A Lógica do Lugar | Gustavo Rezende
A tradição presente na História da Arte sempre foi um assunto de reflexão na produção do artista Gustavo Rezende. Os principais materiais que ele elege para desenvolver suas obras carregam essa herança em seu uso. Além disso, conceitualmente o trabalho do artista trata da História da Arte, presta reverência a ela, ao mesmo tempo em que a desconstrói, reconstruindo-a em um universo fragmentado, em ruínas, imerso no contemporâneo e recomposto com ironia.
Gustavo Rezende ocupa a Casa do Bandeirante com uma construção que atravessa seu eixo central. São setenta toneladas de pedras de granito distribuídas em uma estrutura de quarenta metros de comprimento. A passagem pelo interior da edificação é interrompida; só é possível atravessar o espaço pelo olhar, por meio dos eixos de circulação que a arquitetura da casa propõe, entre frestas de portas e janelas. Ver a obra, ou a casa, só é possível percorrendo o espaço externo.

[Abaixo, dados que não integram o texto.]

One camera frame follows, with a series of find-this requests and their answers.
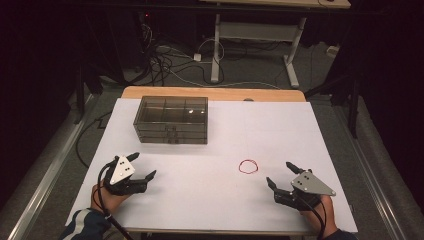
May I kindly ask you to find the clear plastic drawer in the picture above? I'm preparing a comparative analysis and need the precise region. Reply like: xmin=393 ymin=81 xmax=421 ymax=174
xmin=137 ymin=136 xmax=208 ymax=145

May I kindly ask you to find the tangle of black cables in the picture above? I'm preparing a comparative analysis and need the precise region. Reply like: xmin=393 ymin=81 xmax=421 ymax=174
xmin=131 ymin=19 xmax=201 ymax=88

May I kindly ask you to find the black metal stand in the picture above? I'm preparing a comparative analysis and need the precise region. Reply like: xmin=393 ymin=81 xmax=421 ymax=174
xmin=73 ymin=61 xmax=87 ymax=125
xmin=304 ymin=66 xmax=363 ymax=140

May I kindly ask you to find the white power strip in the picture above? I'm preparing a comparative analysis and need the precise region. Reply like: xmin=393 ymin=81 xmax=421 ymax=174
xmin=325 ymin=44 xmax=342 ymax=58

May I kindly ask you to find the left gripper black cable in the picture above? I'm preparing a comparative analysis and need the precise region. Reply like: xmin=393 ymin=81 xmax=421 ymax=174
xmin=96 ymin=159 xmax=134 ymax=240

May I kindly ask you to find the clear brown drawer box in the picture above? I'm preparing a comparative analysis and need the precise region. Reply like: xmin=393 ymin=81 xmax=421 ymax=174
xmin=133 ymin=95 xmax=209 ymax=145

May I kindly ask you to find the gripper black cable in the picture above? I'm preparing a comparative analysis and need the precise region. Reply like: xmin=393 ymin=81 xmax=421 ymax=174
xmin=293 ymin=193 xmax=327 ymax=240
xmin=96 ymin=159 xmax=134 ymax=240

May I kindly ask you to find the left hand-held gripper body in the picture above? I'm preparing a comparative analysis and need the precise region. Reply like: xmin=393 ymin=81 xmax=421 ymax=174
xmin=103 ymin=155 xmax=148 ymax=196

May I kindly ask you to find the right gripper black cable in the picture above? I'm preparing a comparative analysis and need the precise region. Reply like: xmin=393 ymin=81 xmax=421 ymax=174
xmin=293 ymin=193 xmax=327 ymax=240

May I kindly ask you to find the person's right hand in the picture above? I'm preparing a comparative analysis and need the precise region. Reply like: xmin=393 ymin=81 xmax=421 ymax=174
xmin=301 ymin=195 xmax=338 ymax=238

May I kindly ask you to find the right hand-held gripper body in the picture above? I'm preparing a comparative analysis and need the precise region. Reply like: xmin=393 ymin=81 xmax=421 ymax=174
xmin=273 ymin=169 xmax=337 ymax=212

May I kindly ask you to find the long white floor cable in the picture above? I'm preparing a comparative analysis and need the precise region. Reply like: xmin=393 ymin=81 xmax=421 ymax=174
xmin=156 ymin=59 xmax=282 ymax=91

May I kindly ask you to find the red rubber band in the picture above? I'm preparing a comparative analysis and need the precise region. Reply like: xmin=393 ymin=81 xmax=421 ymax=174
xmin=238 ymin=158 xmax=260 ymax=175

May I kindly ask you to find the metal floor rail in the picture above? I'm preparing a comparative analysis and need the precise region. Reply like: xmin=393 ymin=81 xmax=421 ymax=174
xmin=334 ymin=105 xmax=407 ymax=240
xmin=6 ymin=94 xmax=95 ymax=240

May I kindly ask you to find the white-legged wooden desk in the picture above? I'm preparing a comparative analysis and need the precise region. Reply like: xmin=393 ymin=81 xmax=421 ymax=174
xmin=199 ymin=0 xmax=352 ymax=90

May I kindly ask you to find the person's left hand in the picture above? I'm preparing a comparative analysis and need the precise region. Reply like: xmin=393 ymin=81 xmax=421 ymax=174
xmin=90 ymin=184 xmax=130 ymax=214

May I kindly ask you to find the white table sheet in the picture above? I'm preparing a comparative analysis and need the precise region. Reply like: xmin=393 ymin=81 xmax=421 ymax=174
xmin=65 ymin=97 xmax=359 ymax=234

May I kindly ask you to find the black floor cable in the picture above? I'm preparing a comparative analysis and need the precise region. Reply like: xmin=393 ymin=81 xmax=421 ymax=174
xmin=74 ymin=111 xmax=113 ymax=170

O externo e interno se materializam no trabalho da Casa do Bandeirante, e se convertem em um só. O interior avança para o exterior e, consequentemente, carrega o exterior para dentro. Colocado para fora do espaço íntimo da casa pela presença da construção de pedra, o corpo também se faz perceber. É necessário transitar, se expor ao sol ou a chuva. O trabalho ganha status de permanência no espaço, se faz como ruína, e se prolonga em um tempo que não é mais curto, se adensa, se faz notar. Parece anterior à própria construção da Casa do Bandeirante.
Gustavo apresentou em 2004 no Centro Universitário Mariantonia “Squeeze ou Geografia negra”. Nele, uma estrutura negra era ao mesmo tempo passagem para o interior da sala convertida em escultura, onde “Não sem certa ironia – e talvez alguma crueldade – o artista nos retira o prazer da visão dessa forma, oferecendo-nos apenas um espaço a percorrer, (…) mais uma vez negando-se a se entregar em sua totalidade”[1]. “A Lógica do Lugar” se constrói em movimento próximo, porém contrário. A ideia de trânsito aqui se mantém, se faz necessário percorrer o espaço. Mas o trabalho aqui é generoso, se faz ver, e faz ver a arquitetura onde está posto. Nem muro nem ponte, o trabalho de Gustavo não dá acesso, e nem impede a visão. Ele converte a Casa do Bandeirante em escultura. Impede o acesso à Casa para dar visibilidade a ela.
Douglas de Freitas
Curador
Museu da Cidade de São Paulo
[1] Fernando Oliva em Squeeze ou Geografia Negra, texto que acompanhava a exposição, posteriormente compilado em Gustavo Rezende – São Paulo: Editora WMF Martins Fontes, 2013.